No mandado de segurança, o senador alegou que o artigo 357 do Regimento Interno do Senado foi violado. Campos argumentou que o regimento prevê que a matéria somente poderia ser incluída na ordem do dia, cinco dias após a publicação do parecer da Comissão de Constituição e Justiça (CCJ) no Diário do Senado. Conforme Campos, o parecer foi publicado no dia 8 e a matéria incluída na Ordem do Dia na mesma data.
O senador também afirmou, no mandado de segurança, achar ''estranho'' a realização das cinco sessões deliberativas ordinárias para a discussão da PEC em um mesmo dia. Campos ainda alegou ter ocorrido uma segunda violação ao regimento, cometida pela Mesa do Senado, ao incluir a PEC na Ordem do Dia, no dia 9, para discussão em último turno. O regimento determinaria um intervalo de cinco dias úteis entre as votações.
O senador justificou o pedido de liminar para suspender a tramitação da PEC alegando que a apreciação da matéria em segundo turno e a consequente promulgação, ''causará graves prejuízos ao impetrante e também a todo o povo brasileiro, posto que a matéria não obedeceu aos trâmites legislativos pertinentes''.
Segundo decisão do Tribunal Superior Eleitoral (TSE), caso a PEC não seja promulgada até o dia 30, será aplicada nestas eleições a resolução do próprio TSE que corta 3,5 mil vagas de vereadores a mais do que a proposta dos congressistas.

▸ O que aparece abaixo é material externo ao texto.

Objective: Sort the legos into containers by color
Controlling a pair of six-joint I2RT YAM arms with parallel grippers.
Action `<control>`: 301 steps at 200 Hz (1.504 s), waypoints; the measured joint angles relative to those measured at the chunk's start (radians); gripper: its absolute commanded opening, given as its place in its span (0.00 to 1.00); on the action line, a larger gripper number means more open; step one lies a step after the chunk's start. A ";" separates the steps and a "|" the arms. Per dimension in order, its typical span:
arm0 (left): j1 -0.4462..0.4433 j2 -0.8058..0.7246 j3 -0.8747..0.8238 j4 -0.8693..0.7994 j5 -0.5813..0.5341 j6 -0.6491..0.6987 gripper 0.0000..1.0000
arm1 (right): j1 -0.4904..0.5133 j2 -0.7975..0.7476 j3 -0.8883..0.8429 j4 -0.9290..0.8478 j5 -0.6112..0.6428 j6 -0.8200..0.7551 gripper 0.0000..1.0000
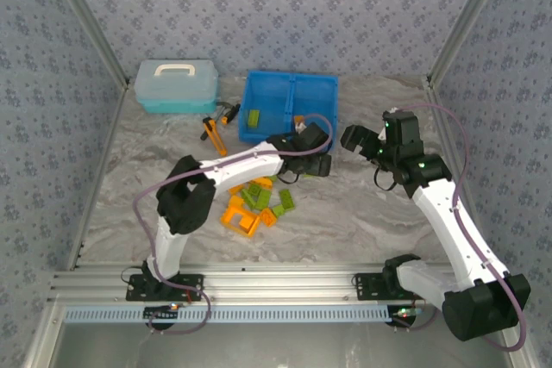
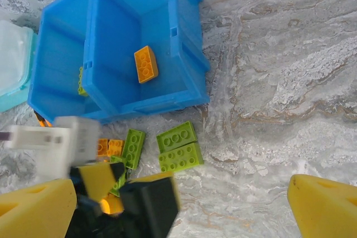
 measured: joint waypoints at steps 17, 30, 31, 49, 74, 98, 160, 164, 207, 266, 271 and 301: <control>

Pela resolução seriam extintas 8 mil cadeiras nas câmaras municipais.
A constitucionalidade da resolução do TSE vinha sendo questionada pela União dos Vereadores do Brasil (UVB) no STF. A UVB ajuizou, no dia 26 de maio, uma Ação Direta de Inconstitucionalidade (ADI) pedindo que a resolução seja suspensa, alegando que a lei eleitoral não permite alteração a menos de um ano do pleito.

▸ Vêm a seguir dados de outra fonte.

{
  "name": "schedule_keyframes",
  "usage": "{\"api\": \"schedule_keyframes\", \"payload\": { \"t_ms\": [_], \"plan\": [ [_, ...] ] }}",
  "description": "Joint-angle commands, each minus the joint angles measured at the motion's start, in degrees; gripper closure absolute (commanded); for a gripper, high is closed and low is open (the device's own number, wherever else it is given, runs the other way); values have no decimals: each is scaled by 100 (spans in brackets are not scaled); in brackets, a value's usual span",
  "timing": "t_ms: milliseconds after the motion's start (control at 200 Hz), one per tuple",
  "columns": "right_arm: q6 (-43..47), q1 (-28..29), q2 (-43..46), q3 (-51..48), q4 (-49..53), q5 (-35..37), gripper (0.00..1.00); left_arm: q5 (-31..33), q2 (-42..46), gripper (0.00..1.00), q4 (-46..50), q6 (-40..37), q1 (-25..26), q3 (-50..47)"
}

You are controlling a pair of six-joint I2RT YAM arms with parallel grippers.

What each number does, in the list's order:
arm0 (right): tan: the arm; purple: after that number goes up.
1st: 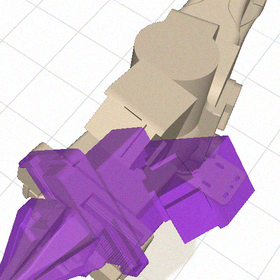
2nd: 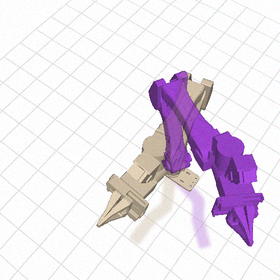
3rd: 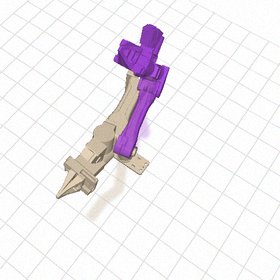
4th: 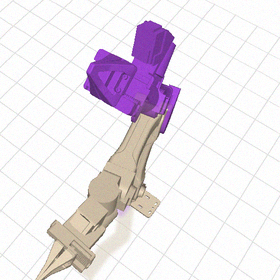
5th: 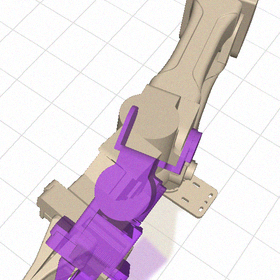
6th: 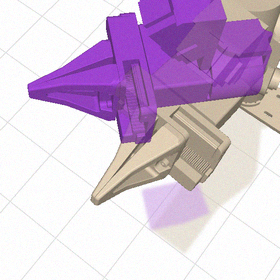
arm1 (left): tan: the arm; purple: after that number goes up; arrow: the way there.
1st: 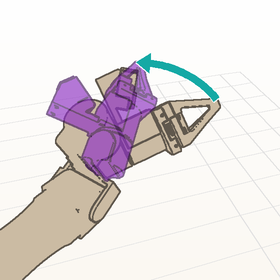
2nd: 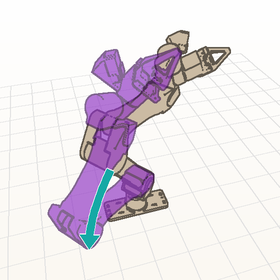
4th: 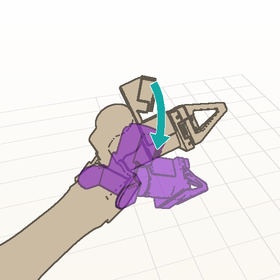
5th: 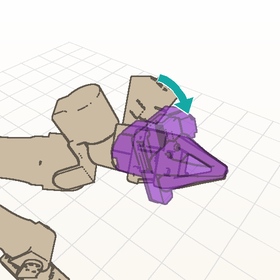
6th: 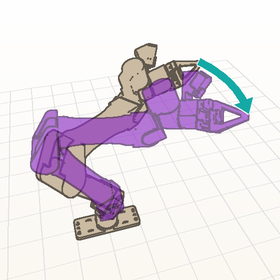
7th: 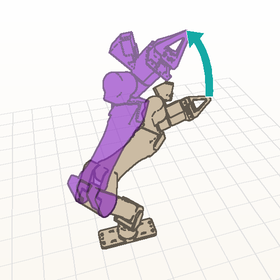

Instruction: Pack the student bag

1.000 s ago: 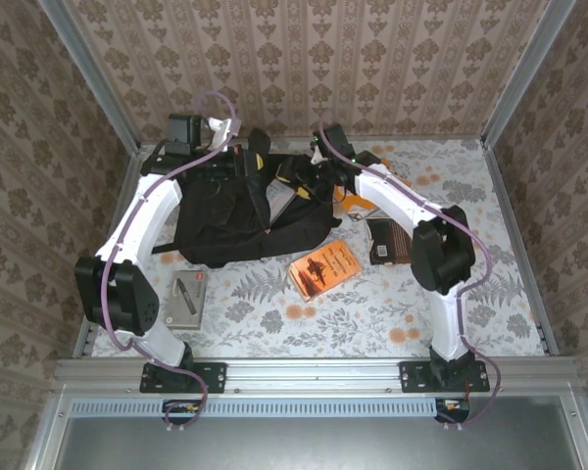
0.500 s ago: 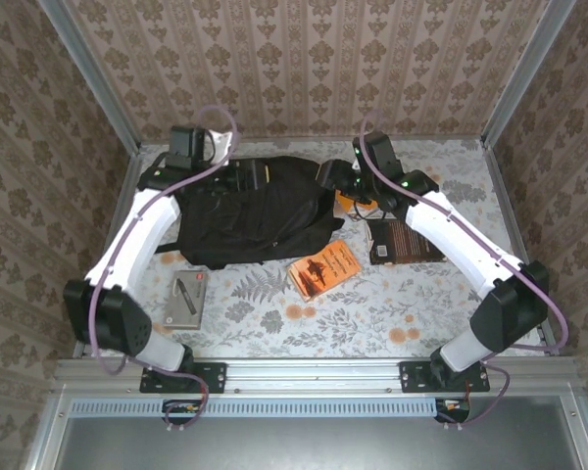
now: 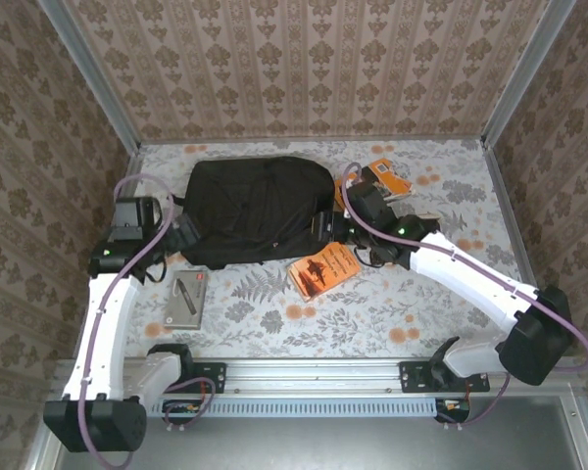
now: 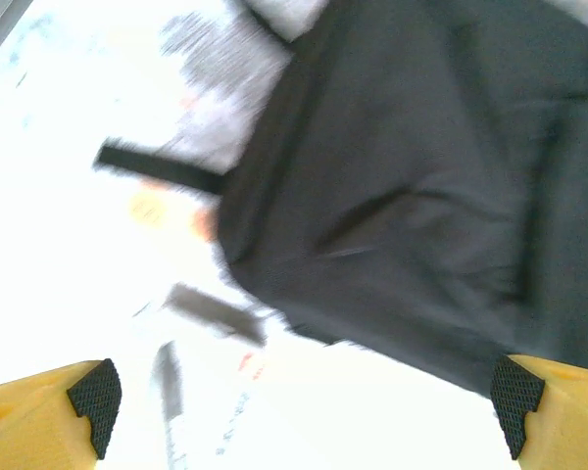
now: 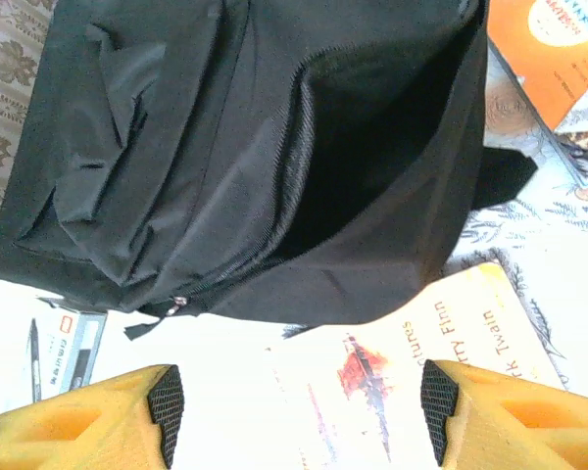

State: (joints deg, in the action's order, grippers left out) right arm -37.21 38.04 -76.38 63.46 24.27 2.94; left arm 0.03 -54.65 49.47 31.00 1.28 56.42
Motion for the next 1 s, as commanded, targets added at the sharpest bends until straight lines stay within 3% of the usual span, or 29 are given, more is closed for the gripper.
{"api": "schedule_keyframes", "payload": {
  "t_ms": [0,260,600,765,995],
  "plan": [
    [76,19,293,-373,-351,-151,32,67,-66,0,-6,867,-525,-477],
    [-56,15,908,-1206,-696,-285,29,-105,-753,0,-1172,1666,-1371,-1475],
    [-126,-42,1013,-1556,-941,-500,27,-516,-1680,0,-2144,1824,-1002,-2144],
    [-120,-51,774,-1470,-960,-825,27,-830,-1165,0,-2352,2128,-628,-2740],
    [-47,88,428,-1462,-1077,-1358,27,-1275,385,0,-2528,2887,-113,-3633]
  ]
}}
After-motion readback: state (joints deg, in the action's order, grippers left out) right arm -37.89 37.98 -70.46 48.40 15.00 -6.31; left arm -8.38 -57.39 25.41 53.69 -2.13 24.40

O STF divulgou ontem a decisão do ministro Celso Mello, que determinou o arquivamento da ADI, justificando que a UVB não teria legitimidade para ''agir em sede de fiscalização concentrada de constitucionalidade''. ''Para nós ficou claro que o único motivo para ele não aceitar (a inconstitucionalidade da resolução) foi o fato da UVB não ter legitimidade. Não vamos recorrer, mas vamos trabalhar para que um partido político, que teria essa legitimidade, faça isso'', disse o presidente da UVB, Luiz Fernando Godoy.